'Supergirl' Has A Female Big Bad & Laura Benanti Explains Why That's Another Feminist Win For The Series

NEW YORK, NY - MARCH 26: Laura Benanti attends the 2015 New York Spring Spectacular at Radio City Music Hall on March 26, 2015 in New York City. (Photo by Jamie McCarthy/Getty Images)
Source: Jamie McCarthy/Getty Images Entertainment/Getty Images

One of the reasons that I was so excited at the end of the Supergirl pilot (no disrespect to fans of General Zod) was that the overarching villain of this female superhero series is also a woman. Laura Benanti plays General Astra on Supergirl, Kara Zor-El's aunt who is bent on ruling the Earth and destroying her niece. The CBS series isn't coy about the importance of having a superhero who is feminine and willing to embrace being a girl, but for those of us who want better representation for female characters on our screens, having an evil lady in the mix is important as well.  — especially to Laura Benanti herself.
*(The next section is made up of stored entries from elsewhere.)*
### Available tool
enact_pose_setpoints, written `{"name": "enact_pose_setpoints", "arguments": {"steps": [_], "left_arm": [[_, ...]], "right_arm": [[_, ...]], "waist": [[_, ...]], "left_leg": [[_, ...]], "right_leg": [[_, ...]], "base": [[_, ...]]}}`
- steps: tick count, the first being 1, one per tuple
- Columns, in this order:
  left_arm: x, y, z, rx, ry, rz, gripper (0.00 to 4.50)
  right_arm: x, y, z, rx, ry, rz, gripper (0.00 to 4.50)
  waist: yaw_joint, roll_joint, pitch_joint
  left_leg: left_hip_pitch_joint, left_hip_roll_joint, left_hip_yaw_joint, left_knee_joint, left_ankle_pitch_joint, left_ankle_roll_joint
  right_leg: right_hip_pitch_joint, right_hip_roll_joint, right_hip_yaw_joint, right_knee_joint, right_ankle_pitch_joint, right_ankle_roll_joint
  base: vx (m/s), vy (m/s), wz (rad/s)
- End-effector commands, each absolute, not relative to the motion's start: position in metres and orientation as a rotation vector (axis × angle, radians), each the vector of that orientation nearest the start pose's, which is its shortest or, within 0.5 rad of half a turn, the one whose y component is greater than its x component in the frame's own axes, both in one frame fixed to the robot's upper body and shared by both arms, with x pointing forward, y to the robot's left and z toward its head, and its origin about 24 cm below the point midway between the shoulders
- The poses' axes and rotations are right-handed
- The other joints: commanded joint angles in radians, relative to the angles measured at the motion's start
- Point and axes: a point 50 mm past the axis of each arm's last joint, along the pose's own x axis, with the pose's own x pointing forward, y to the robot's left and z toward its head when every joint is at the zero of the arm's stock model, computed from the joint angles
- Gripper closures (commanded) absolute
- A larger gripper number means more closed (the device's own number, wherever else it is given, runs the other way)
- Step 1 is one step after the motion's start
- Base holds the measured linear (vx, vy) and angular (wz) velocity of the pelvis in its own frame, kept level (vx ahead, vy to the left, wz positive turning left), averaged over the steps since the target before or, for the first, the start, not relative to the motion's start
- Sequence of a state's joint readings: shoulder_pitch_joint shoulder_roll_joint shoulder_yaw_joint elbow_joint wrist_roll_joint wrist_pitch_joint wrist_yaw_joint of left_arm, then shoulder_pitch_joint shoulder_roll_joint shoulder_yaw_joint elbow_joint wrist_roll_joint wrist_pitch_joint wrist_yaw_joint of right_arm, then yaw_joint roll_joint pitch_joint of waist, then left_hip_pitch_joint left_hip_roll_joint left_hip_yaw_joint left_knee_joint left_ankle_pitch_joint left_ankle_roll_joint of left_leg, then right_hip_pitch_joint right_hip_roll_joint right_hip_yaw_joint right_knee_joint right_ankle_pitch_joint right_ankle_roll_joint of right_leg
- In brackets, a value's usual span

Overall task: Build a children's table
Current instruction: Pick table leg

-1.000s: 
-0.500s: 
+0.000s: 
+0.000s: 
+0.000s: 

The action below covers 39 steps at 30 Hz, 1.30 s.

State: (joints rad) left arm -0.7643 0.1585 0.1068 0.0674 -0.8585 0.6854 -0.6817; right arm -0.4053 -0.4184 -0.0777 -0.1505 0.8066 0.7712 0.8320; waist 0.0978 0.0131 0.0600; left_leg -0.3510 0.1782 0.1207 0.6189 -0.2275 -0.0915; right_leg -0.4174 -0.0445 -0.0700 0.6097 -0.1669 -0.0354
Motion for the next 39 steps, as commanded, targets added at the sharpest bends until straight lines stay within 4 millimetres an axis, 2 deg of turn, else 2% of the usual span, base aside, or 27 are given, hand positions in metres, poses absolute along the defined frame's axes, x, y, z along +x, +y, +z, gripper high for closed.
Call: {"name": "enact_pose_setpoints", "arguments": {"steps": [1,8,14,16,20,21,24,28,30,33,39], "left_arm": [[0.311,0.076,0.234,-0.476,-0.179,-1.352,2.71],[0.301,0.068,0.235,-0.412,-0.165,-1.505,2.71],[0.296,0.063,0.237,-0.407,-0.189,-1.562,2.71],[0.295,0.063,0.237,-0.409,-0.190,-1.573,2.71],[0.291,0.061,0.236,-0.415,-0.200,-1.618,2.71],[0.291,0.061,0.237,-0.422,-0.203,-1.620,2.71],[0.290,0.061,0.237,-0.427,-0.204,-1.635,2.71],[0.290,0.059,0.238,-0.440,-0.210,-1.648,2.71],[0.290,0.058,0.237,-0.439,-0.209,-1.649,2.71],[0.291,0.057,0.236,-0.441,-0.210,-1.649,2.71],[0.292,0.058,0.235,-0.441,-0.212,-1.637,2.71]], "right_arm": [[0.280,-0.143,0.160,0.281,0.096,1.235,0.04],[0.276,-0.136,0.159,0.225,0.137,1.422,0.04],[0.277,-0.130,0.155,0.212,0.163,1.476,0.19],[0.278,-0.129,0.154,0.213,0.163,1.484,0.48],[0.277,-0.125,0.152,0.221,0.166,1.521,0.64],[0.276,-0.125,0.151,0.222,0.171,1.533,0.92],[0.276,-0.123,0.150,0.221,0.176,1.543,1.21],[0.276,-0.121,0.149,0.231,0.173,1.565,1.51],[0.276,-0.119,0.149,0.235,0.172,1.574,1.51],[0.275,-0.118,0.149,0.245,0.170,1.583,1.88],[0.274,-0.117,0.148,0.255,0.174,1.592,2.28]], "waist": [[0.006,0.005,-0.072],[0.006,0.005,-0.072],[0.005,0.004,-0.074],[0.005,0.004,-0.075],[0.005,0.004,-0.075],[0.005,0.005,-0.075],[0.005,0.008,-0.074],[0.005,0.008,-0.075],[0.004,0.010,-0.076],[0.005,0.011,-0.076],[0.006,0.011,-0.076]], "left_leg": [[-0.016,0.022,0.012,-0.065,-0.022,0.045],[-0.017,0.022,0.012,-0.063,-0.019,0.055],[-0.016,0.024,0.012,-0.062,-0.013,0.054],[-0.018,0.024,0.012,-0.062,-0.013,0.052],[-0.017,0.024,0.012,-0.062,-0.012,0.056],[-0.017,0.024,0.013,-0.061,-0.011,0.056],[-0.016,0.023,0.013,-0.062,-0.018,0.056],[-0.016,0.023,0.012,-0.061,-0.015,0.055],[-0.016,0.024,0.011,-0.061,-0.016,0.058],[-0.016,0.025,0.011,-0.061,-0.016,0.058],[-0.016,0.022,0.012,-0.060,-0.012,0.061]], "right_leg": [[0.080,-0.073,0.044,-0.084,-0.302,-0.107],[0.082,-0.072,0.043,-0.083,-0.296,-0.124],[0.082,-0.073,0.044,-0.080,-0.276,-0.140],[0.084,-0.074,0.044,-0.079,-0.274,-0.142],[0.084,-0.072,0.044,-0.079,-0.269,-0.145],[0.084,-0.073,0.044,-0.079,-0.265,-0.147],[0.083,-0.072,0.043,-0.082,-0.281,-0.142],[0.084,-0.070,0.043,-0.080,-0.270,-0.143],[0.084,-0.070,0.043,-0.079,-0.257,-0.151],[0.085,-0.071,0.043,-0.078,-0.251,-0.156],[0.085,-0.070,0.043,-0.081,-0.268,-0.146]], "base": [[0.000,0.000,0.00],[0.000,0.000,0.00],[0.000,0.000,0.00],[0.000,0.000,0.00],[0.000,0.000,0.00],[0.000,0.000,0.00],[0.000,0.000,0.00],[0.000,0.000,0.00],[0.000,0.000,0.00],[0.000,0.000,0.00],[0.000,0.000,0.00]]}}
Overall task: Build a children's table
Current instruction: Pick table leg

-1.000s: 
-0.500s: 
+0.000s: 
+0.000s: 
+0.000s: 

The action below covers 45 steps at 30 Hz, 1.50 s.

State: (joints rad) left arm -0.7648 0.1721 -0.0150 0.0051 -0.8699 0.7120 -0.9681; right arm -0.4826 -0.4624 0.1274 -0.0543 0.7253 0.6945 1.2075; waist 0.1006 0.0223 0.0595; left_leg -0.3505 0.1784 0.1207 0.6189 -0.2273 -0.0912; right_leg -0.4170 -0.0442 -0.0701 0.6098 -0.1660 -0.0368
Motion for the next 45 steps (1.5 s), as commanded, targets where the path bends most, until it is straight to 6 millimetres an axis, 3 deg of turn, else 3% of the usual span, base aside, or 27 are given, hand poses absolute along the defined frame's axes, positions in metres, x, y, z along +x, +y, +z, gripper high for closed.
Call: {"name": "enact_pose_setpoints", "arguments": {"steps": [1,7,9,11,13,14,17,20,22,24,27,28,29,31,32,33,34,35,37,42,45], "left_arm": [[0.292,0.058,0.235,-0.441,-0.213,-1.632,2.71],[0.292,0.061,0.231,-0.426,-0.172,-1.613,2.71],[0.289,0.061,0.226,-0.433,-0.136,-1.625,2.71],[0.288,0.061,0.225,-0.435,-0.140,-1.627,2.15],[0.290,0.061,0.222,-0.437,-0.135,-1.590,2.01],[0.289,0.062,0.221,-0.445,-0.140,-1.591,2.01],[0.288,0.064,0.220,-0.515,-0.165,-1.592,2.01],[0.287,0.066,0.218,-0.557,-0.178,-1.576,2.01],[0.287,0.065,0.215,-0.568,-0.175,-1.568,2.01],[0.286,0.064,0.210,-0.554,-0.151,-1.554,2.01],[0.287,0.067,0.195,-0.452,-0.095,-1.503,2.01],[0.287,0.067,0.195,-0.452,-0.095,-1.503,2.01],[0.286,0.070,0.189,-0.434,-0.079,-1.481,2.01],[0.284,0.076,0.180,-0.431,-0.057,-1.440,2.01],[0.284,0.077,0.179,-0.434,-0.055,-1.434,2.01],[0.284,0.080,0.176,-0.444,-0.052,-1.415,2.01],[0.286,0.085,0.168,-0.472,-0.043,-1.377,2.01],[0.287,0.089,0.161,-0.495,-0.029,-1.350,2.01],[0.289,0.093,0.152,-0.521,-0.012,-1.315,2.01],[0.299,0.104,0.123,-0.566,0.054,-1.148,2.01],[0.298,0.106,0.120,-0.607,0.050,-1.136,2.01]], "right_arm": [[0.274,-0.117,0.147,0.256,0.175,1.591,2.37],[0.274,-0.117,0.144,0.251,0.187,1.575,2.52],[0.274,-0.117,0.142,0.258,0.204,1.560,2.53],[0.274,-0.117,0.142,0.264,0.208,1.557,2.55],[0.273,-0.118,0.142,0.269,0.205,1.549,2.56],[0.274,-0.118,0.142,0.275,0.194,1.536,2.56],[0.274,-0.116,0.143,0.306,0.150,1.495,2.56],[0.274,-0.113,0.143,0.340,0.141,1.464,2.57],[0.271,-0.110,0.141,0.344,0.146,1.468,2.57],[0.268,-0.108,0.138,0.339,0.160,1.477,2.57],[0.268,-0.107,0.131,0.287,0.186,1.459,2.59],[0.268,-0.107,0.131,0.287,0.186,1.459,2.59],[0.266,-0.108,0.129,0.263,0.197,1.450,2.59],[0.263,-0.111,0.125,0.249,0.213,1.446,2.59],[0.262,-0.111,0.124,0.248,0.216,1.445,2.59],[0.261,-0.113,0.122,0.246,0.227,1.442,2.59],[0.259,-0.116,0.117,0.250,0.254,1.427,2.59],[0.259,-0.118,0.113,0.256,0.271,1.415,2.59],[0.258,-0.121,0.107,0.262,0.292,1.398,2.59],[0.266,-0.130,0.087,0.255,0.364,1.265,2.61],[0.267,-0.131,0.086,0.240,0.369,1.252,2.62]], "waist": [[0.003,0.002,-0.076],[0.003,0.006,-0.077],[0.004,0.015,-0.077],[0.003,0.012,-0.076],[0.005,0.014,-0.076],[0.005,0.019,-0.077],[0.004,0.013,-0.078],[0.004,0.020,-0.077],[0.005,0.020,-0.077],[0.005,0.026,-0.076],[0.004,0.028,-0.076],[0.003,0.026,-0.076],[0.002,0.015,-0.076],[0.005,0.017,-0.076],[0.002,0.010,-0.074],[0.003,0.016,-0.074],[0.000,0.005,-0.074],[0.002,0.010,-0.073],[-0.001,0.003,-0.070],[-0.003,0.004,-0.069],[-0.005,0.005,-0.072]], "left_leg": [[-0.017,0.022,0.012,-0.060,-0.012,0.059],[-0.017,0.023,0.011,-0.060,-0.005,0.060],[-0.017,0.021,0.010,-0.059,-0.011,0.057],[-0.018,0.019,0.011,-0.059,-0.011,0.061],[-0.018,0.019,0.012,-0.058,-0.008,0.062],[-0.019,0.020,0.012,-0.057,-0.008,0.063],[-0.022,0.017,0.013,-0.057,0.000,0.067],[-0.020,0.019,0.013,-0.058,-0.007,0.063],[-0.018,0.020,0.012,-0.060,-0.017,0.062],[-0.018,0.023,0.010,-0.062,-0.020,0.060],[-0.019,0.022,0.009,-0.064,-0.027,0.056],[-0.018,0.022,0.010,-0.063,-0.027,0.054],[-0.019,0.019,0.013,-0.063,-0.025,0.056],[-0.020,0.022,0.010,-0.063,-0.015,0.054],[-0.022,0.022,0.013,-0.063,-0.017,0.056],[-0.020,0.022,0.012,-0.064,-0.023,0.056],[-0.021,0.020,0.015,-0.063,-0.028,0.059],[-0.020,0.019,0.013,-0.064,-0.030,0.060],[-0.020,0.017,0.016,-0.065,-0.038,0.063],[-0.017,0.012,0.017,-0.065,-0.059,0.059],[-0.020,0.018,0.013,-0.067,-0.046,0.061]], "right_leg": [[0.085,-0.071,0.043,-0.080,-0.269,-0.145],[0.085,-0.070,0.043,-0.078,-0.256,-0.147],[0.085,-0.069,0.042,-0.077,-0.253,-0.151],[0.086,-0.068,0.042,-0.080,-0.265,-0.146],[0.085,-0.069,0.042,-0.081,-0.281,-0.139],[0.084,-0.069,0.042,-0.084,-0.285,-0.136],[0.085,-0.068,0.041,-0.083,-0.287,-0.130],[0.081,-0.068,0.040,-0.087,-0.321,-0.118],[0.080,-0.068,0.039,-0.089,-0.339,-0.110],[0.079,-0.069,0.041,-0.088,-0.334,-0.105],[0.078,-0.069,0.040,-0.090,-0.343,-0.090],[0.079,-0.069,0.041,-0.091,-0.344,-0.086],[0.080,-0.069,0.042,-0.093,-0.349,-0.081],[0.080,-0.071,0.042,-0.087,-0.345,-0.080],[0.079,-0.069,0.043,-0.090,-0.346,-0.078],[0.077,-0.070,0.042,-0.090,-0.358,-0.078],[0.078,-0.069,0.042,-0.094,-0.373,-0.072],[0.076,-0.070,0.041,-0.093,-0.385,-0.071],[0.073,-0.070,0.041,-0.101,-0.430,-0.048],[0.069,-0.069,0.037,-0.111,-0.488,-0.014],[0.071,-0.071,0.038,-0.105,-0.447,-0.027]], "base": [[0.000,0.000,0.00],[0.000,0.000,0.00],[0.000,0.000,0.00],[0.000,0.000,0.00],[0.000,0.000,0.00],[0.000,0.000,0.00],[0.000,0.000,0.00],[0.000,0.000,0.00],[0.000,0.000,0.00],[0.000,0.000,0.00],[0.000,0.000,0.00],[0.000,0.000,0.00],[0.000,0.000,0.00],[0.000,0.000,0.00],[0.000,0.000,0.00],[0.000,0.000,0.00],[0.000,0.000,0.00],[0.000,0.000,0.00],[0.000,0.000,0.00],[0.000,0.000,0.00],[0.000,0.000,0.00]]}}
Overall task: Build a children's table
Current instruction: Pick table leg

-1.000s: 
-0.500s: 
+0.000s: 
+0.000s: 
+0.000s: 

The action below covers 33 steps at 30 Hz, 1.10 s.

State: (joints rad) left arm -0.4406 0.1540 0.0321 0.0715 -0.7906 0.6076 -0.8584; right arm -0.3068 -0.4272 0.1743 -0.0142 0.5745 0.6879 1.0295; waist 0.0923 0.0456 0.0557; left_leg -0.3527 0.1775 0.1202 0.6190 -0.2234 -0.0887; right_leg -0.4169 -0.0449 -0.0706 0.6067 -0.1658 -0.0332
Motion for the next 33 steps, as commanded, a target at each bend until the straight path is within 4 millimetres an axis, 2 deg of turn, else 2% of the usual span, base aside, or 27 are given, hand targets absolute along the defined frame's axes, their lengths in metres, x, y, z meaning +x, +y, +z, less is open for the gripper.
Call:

"I think it's equally feminist," Benanti says. You know, instead of just saying, like, "women are brave and wonderful!" — Like, yeah... they're also super complicated and murderers. And everything in between."  But Astra and Kara aren’t the only women on the show, which Benanti thinks makes the message even more powerful. 

"You have a business woman in Cat Grant. You have a young woman coming into her powers in Kara. You have [Alex], who's coming to terms with her own self and her relationship with her sister. You have Alura, a mother who only wanted the best for her daughter. And then you have Astra, who believes in something very deeply, and doesn't quite know how to go about getting it handled without violence. So you see a broad spectrum of women, which to me is the most feminist. Because you're not just seeing part of women — which is I feel is what we struggle with in the media... being reduced to parts."

It's true! Layers are important, and I think one of the traps we fall into too often is thinking that female characters have to be perfect in order to be feminist. The opposite of a victim, when it comes to character archetypes, is not always a hero. It can be a villain or an anti-hero, and the more we see of all types of women on screen, the better. 

One of my other favorite aspects of the pilot, and the series overall, is the idea that these prisoners are after Kara Zor-El on Earth because her mother was the one who incarcerated them in the first place. For a show that deals with potentially campy concepts like aliens and the Phantom Zone, that is a very grounded conflict that's easy to understand. It's also hugely feminist in it's own right, as Benanti points out. "She wasn't just like, a mom who loved her child, she was a judge," she says. "She had a really important job on Krypton, and a really hard job. You'll get to see more of how difficult that job was for her in the coming episodes, but yeah — I think it grounds her. She's a working mom."

Supergirl centers on one kickass female hero, but it also tells the stories of many complex women, and the different dynamics that form between sisters, enemies, allies, and all of the other roles women hold.